"When change is happening very rapidly, the past is no longer a guide to the future."
301 N. Mathews Ave., Urbana, IL 61801
Murugesu Sivapalan holds a B.S. in Civil Engineering (University of Ceylon 1975), M.Eng in Water Resources Engineering (Asian Institute of Technology Thailand 1977), and M.A. (1983) and Ph.D (1986) in Civil Engineering, with a major in hydrology, from Princeton University.
Between 1978 and 1981, Dr Sivapalan worked as a consulting civil engineer in Nigeria. During the period 1986-1988 he served as a Research Associate at Princeton University. He spent the next 17 years at the University of Western Australia, Perth, joining as a Lecturer and being promoted to full Professor in 1999. Dr Sivapalan has also served as Visiting Professor at the Technical University of Vienna, Austria, and the Technical University of Delft, The Netherlands. He joined the University of Illinois in 2005.
Dr. Sivapalan has taught undergraduate and graduate courses in watershed hydrology, engineering hydrology, stochastic hydrology and water resources engineering.
He is a member of the American Geophysical Union’s Surface Water Committee and the European Geophysical Society’s Catchment Hydrology Committee. Dr Sivapalan was the founding chair of the International Association of Hydrological Sciences’ (IAHS) Decade on Predictions in Ungauged Basins (PUB) initiative. He is a member of the editorial boards of several international journals and is the Executive Editor of the European Geophysical Union’s Hydrology and Earth System Sciences (HESS) journal.

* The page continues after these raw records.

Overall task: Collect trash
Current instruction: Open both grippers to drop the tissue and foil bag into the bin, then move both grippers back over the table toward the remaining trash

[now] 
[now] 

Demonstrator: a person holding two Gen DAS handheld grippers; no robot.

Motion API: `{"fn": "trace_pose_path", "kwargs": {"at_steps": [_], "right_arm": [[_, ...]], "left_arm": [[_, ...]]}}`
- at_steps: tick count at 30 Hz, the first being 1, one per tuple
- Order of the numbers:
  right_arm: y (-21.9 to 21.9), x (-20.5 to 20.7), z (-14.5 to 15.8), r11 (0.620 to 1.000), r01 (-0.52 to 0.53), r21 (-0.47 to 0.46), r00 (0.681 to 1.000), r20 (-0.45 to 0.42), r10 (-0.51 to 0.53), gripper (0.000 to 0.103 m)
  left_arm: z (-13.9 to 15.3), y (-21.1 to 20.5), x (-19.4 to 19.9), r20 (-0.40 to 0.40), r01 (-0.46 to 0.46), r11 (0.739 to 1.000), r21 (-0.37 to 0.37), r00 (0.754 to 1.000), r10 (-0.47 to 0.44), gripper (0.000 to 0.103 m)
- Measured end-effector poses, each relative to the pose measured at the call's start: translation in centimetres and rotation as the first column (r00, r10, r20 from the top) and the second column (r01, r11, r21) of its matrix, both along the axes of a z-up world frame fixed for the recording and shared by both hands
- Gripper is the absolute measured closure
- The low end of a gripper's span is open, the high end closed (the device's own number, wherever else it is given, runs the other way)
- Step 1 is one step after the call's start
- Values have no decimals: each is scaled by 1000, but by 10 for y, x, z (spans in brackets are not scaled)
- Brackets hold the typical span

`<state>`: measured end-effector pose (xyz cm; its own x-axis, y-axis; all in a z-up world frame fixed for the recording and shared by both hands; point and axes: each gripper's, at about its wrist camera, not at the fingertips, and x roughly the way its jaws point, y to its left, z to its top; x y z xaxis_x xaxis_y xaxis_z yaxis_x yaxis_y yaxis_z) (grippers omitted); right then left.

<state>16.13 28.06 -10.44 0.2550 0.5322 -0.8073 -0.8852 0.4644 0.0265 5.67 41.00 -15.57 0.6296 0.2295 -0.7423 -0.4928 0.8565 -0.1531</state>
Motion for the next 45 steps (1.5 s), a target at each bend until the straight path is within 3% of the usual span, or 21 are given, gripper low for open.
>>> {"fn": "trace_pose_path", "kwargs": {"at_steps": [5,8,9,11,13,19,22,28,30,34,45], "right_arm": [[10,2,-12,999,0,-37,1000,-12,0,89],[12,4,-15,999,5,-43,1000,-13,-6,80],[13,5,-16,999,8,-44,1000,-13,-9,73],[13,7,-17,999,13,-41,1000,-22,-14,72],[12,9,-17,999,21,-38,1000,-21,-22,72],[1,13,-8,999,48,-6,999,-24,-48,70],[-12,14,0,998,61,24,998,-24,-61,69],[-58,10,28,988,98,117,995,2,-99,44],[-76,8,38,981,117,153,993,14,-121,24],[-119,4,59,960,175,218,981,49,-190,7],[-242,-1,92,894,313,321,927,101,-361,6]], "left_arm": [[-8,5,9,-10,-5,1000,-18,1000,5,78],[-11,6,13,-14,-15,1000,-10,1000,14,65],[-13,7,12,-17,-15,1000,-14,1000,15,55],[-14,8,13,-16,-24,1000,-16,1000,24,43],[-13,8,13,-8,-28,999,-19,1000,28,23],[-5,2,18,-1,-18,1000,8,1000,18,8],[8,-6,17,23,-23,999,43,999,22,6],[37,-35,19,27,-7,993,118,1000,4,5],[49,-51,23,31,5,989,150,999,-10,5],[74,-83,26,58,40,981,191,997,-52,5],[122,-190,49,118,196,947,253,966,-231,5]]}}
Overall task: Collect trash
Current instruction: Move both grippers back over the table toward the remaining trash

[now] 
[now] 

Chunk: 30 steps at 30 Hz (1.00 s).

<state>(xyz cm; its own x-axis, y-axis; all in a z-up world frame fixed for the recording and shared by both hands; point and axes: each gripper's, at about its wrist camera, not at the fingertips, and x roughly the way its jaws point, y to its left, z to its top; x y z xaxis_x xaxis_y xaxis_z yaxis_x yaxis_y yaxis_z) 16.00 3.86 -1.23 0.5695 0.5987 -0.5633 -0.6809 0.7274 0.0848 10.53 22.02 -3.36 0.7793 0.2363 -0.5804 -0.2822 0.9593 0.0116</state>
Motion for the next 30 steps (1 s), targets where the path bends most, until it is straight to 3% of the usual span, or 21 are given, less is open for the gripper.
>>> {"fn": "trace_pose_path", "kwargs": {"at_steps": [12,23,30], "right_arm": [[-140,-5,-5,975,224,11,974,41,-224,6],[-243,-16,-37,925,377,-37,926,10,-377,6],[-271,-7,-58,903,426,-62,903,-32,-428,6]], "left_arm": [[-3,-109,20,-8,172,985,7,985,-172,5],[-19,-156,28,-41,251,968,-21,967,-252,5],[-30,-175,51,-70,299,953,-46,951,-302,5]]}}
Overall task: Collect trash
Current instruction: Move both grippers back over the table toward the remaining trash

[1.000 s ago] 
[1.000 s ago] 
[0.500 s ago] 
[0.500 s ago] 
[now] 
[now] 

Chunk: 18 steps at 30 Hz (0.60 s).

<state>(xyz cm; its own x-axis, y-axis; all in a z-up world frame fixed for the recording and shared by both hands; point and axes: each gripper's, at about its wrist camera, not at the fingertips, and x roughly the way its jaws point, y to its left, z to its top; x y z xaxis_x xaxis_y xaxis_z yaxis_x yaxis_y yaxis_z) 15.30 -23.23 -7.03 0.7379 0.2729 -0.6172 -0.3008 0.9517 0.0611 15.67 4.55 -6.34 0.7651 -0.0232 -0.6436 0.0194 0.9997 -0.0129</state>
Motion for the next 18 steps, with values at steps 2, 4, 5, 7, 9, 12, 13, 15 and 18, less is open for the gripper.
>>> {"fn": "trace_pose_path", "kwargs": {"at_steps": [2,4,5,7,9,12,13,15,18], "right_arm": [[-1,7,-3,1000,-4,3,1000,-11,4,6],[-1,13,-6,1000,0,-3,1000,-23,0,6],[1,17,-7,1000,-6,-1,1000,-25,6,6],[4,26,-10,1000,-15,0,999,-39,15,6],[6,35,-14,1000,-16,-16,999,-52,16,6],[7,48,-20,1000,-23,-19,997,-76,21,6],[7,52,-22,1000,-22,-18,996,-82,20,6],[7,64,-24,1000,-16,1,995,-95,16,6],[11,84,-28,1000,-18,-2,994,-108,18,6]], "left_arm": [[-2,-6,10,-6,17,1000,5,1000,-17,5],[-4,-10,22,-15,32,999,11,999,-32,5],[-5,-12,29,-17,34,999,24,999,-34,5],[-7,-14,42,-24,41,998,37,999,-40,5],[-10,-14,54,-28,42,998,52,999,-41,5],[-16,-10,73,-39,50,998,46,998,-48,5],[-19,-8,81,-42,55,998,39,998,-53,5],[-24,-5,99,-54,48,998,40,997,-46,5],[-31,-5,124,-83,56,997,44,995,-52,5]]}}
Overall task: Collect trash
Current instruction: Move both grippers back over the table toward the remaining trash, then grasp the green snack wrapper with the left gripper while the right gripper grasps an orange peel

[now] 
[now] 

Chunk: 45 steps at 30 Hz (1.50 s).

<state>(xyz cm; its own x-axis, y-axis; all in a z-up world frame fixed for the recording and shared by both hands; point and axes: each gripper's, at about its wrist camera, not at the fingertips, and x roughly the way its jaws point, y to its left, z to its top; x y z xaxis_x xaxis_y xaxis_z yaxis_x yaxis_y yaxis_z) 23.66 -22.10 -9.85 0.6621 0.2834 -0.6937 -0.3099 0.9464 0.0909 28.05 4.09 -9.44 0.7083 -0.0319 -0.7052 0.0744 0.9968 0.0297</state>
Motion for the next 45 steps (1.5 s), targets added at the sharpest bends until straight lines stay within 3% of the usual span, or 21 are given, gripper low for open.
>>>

Dr. Sivapalan has been elected a Fellow of the American Geophysical Union, a Fellow of the Australian Academy of Technological Sciences and Engineering, a Fellow of the Modeling and Simulation Society of Australia and New Zealand, and a Life Member of the International Water Academy. He is the recipient of the International Hydrology Prize from the International Associate of Hydrological Sciences, the Robert E. Horton Medal of the American Geophysical Union (2011), the European Geophysical Union’s John Dalton Medal, and the Biennial Medal (for Natural Systems) of the Modeling and Simulation Society of Australia and New Zealand. He has been awarded the Centenary Medal by the Australian Government “for service to Australian Society in Hydrology and Environmental Engineering.”
Dr. Sivapalan's research focuses on making predictions in ungaged basins. A basic aim of his research is to understand observed space-time variabilities of runoff processes at all scales, including their extremes, and to interpret these in terms of the underlying climate-soil-vegetation-topography interactions, including human impacts. A further aim is to investigate the interactions between runoff processes, and chemical and biological processes, and to develop new process-based models capable of making predictions of both water quantity and quality in ungaged basins, subject to natural and human-induced changes to climate and the landscape.